Loss Function: Hinge Loss
- The hinge loss function is used to penalize misclassified points and points within the margin:
\(L = \sum_{i=1}^N \max(0, 1 - y_i (\mathbf{w} \cdot \mathbf{x}_i + b))\)
- where \(N\) is the total number of samples.
-
The objective function becomes:
\[\min_{\mathbf{w}, b} \frac{1}{2} \|\mathbf{w}\|^2 + C \sum_{i=1}^N \max(0, 1 - y_i (\mathbf{w} \cdot \mathbf{x}_i + b))\]- where \(C\) is a regularization parameter controlling the trade-off between maximizing the margin and minimizing the classification error.
Kernel / Polynomial Trick
Conceptual Overview
-
In classical machine learning, the goal of a classification task is to learn a function \(y = f(x; \theta)\), that is, to fit a model (or a curve) to the data in such a way that a decision boundary separates the classes — for instance, deciding whether to approve or reject loan applications.
-
The figure below, adapted from Prithvi Da, visually summarizes different approaches to achieving separability in data.

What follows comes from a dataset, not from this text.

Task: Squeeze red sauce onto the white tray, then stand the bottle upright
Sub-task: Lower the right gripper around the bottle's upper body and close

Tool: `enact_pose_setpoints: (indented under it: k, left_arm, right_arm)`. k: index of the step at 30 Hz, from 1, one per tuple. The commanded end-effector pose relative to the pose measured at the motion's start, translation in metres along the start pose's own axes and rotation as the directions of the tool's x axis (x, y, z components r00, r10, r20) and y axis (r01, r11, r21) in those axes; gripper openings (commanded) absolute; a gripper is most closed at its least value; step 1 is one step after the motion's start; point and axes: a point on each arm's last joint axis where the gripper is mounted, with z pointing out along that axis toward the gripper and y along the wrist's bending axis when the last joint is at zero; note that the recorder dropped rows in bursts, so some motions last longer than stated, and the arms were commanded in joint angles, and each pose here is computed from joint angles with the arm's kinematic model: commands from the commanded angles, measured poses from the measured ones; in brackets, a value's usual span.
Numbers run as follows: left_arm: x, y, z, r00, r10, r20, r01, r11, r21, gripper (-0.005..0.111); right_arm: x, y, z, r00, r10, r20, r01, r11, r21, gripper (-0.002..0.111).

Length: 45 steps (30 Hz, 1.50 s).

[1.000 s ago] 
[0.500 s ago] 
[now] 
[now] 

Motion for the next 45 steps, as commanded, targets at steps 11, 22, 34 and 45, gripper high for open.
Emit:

Linear vs. Non-Linear Separability
-
Fig A: When data points are linearly separable, the problem is straightforward — algorithms such as logistic regression or a linear Support Vector Machine (SVM) can effectively fit a linear decision boundary.
-
Fig B: However, when the data points are not linearly separable, a simple linear boundary cannot adequately classify the samples. While neural networks are theoretically capable of learning any Borel measurable function, they may be excessive for small or tabular datasets.
-
Fig C: Instead, a simpler and elegant solution involves transforming the input space using a non-linear mapping. This transformation allows us to represent the same data in a higher-dimensional space where it becomes linearly separable. For example, transforming a line \(y = mx + c\) (a first-degree polynomial) into a parabola \(x^2 = 4ay\) (a second-degree polynomial) can make classification feasible in the higher-dimensional feature space.
-
This process of implicitly applying a non-linear transformation via a function known as a kernel forms the foundation of what is called the kernel trick. In essence, learning a linear model in a higher-dimensional feature space is equivalent to learning a non-linear model in the original space. In other words, by judiciously transforming the representation of the problem — figuratively “bending” it — one can often achieve a more effective and computationally elegant solution.
The Kernel Trick in SVMs
- The kernel trick is a cornerstone concept in SVMs that enables them to classify data that is not linearly separable in the original feature space. It achieves this by implicitly mapping data into a higher-dimensional feature space using kernel functions — without explicitly performing the transformation. This allows complex decision boundaries to be computed efficiently.
Why Use the Kernel Trick?
- For data that cannot be linearly separated in its original feature space, a simple hyperplane is insufficient. Instead of manually introducing additional dimensions, the kernel trick allows the SVM to compute the necessary separation in a higher-dimensional space using only inner products, greatly simplifying computation.
The Key Insight
- If \(\phi(\mathbf{x})\) represents the mapping from the input space to a higher-dimensional feature space, then the dot product in that space can be represented as a kernel function \(K\):
- This approach eliminates the need to explicitly compute \(\phi(\mathbf{x})\), making training and inference computationally efficient.
Common Kernel Functions
Linear Kernel
\[K(\mathbf{x}_i, \mathbf{x}_j) = \mathbf{x}_i^\top \mathbf{x}_j\]- Suitable for linearly separable data.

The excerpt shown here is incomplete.